午後、今日は久々に定時に仕事が終わった。喜んで、会社の従業員出入り口まで行った和季だが、辿り着いた瞬間、彼の喜びはしぼんでしまった。


「雨かよ……」


 そういえば、今朝は天気予報を見忘れていた。傘なんか持っていない。でも、駅まではそれなりの距離を歩くし、近くにコンビニがないから傘を買うことすら出来ない。がっくりしていると、不意に後ろから肩を叩かれた。


「国守君、もしかして、お困り?」


「南さん」


 傘を片手に、声を掛けてきたのは受付の香苗だった。美人で評判なだけある。ファッションセンスもなかなかだ。爪にもマニキュアが綺麗に塗られている。化粧も程よく、薄赤い唇が魅力的だ。


「駅まで相合傘しましょうか?」


「は?」


「お困りでしょ~?さ、行きましょ、国守君♪」


「ちょ、ちょっと!」


 断る隙を与えず、香苗は和季の腕を取って、歩き出した。半ば引っ張られるようにして、和季は会社を出た。濡れるのは嫌だし、傘がないから困ってはいたが、これは、どうだろう?香苗は27才と決してめちゃめちゃ若いわけではないが、会社一の美人だ。嬉しくないと言えば嘘になるが、複雑な気分である。


 そんな複雑な気分のまま駅に着き、傘を買おうとしたが、香苗に邪魔され無理やり電車に乗せられてしまった。45分、なんてことない世間話をしていると、和季の降りる駅に着いた。


「それじゃ、南さん、ありがと――」


「それじゃ、お家までお送り致しましょうね」


「?!」


 お礼を言って別れようとした和季だったが、予想外に香苗は和季の手を再びとって一緒に電車を降りてしまった。確か、香苗の自宅はここから電車で三駅先だったはずだ。驚いて、和季は言葉も出ない。


 駅の出口で、傘を開きながら、香苗は驚いたままの和季にふっと微笑みかけた。


「国守君、磨けばいい男になるのに、もったいないわ」


「何言ってるんですか。とにかく、ここまででいいですから、後は適当に傘買って――」

 


 ぱしゃん。

 


 水溜りに靴を踏み入れた時の音と、人の気配がして、和季は香苗から視線を逸らした。目の前にいたのは、ジーンズにTシャツ姿のポニーテールの女の子。可愛らしい、二重の瞳が、潤みながらこちらを見ている。

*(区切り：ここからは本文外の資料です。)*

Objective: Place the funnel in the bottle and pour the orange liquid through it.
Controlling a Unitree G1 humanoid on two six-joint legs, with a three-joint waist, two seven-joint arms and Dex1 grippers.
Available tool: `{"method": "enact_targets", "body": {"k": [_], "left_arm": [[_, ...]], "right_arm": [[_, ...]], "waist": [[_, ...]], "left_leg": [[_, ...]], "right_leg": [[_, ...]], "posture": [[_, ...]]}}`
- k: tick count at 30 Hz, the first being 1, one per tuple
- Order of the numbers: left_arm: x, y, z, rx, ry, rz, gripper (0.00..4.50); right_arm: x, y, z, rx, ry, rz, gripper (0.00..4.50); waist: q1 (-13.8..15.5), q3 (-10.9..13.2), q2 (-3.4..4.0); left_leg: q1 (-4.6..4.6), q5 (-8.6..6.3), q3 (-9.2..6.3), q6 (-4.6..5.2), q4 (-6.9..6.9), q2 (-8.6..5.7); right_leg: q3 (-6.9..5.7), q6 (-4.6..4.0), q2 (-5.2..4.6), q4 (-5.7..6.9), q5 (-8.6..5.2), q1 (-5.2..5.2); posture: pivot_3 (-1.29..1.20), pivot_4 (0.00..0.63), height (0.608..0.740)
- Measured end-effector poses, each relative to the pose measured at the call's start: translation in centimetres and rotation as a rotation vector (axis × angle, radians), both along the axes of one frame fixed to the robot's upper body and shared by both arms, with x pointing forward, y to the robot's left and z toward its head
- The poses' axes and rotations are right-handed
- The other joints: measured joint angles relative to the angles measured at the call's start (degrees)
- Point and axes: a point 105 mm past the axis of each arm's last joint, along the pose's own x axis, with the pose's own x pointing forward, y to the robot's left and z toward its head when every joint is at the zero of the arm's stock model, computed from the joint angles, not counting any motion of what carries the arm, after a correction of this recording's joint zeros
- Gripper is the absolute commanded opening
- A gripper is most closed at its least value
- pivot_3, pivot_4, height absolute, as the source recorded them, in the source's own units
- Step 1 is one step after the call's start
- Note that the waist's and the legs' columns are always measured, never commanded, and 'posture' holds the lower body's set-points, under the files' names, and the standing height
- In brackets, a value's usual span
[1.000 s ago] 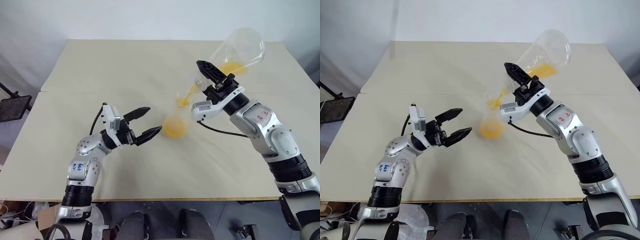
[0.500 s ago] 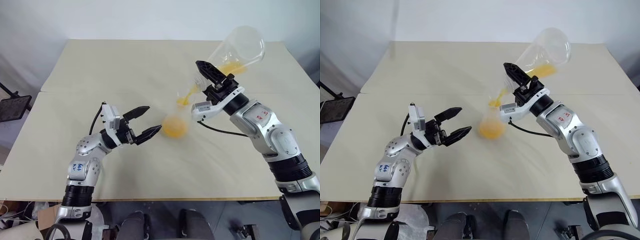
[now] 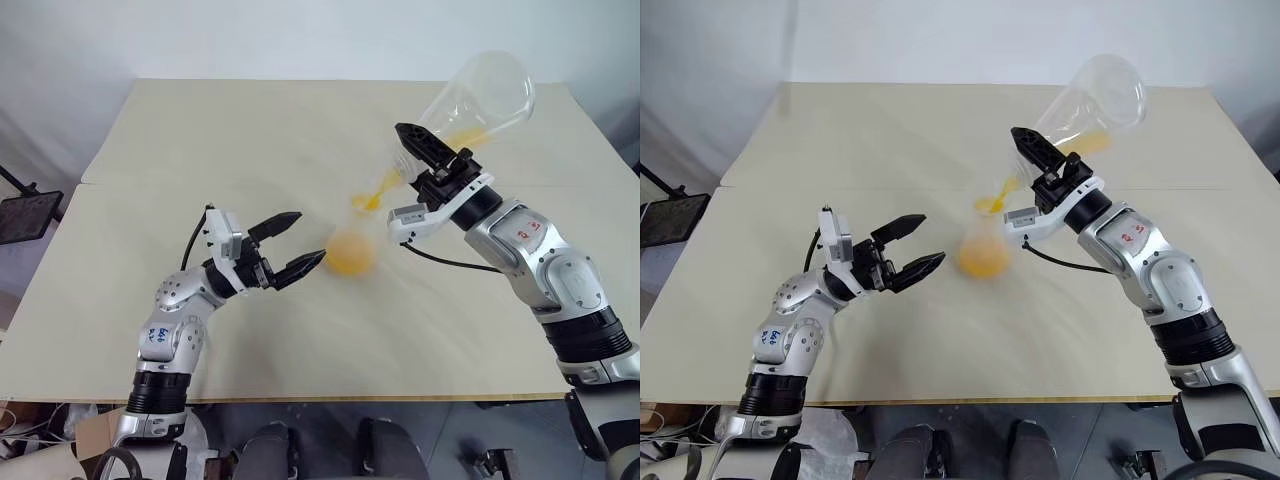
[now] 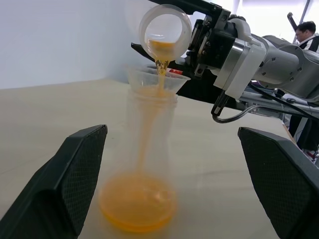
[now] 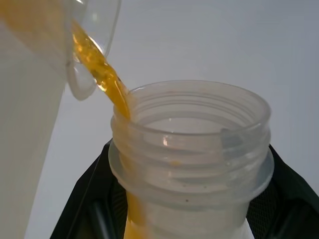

「傘、持って行かなかったから、困ると、思ったんだけど……」


「沙良……」


 片手には傘を差して、もう片方の手には和季の傘を握っている。握っている手が、震えている。


「いらないよねっ!」


 沙良は涙ぐんだ声で苦しそうにそう叫ぶと、和季に背を向けて走り去ってしまった。何が起こったのか分からない香苗が、和季を見る。


「あの子、お昼の子?どうして?」


「すいません、南さん。俺、行かないと!」


「国守君?!」


 香苗の手を振り解き、和季は雨の中走り出した。何も考えていなかった。香苗に沙良のことをどう思われたとか。雨の中傘もささないで全力疾走しているサラリーマンなんて、普通じゃないとか。


 ただ、沙良が目の前からいなくなってしまうことだけは、どうしても嫌だ。それだけが、頭を支配して、和季の足を走らせていた。


 公園の手前で、沙良を見つけた。沙良も和季に気付き、必死に走る。だが、男である和季のほうが当然足が速いため、彼女は公園の遊具の前で彼に捕まった。


「いらないんでしょう?迷惑なんでしょう?私がまだ子供で、お爺様の孫だからっ!!」


「違う!!」


 びしょ濡れになって、和季が叫んだ。沙良の手を強く握り、彼女の瞳を見つめる。


「謝りたかったんだ。弁当のこと、持ってきてくれて、ほんとは嬉しかったんだ。信じられないけど、俺は、普通じゃないこの毎日が好きらしい」


 諦めたように、けれど嬉しそうに和季は笑う。沙良は黙って、和季を傘に入れた。


「言うの、遅いよ。サラはちっちゃい頃からずっと、優しい親戚のお兄ちゃんが好きだったんだから」


 和季の手に、水滴が落ちた。傘に入っているのにおかしいと思って、彼はもう一度沙良

の瞳を見つめた。雨は円らな瞳から零れていた。


「俺、お前から見たらオジサンだぞ?」


 流れる涙を指で掬いながら、和季が尋ねる。沙良はくすっと笑って、泣きながらいつもの可愛らしい笑顔を見せた。


「うん。知ってるよ。……今回のこと、許してあげるけど、サラは本気で怒ってたんだからね」


「分かってる、悪かった」


「それじゃ、来年の誕生日は、私の欲しいものをくれる?」


 唐突なおねだりに、和季は内心首を傾げたが、怒らせて泣かせてしまった手前、当然だ

ろうと思って頷いた。


 沙良は泣くのをやめて、にっこりと、無邪気でとても幸せそうな笑みを浮かべた。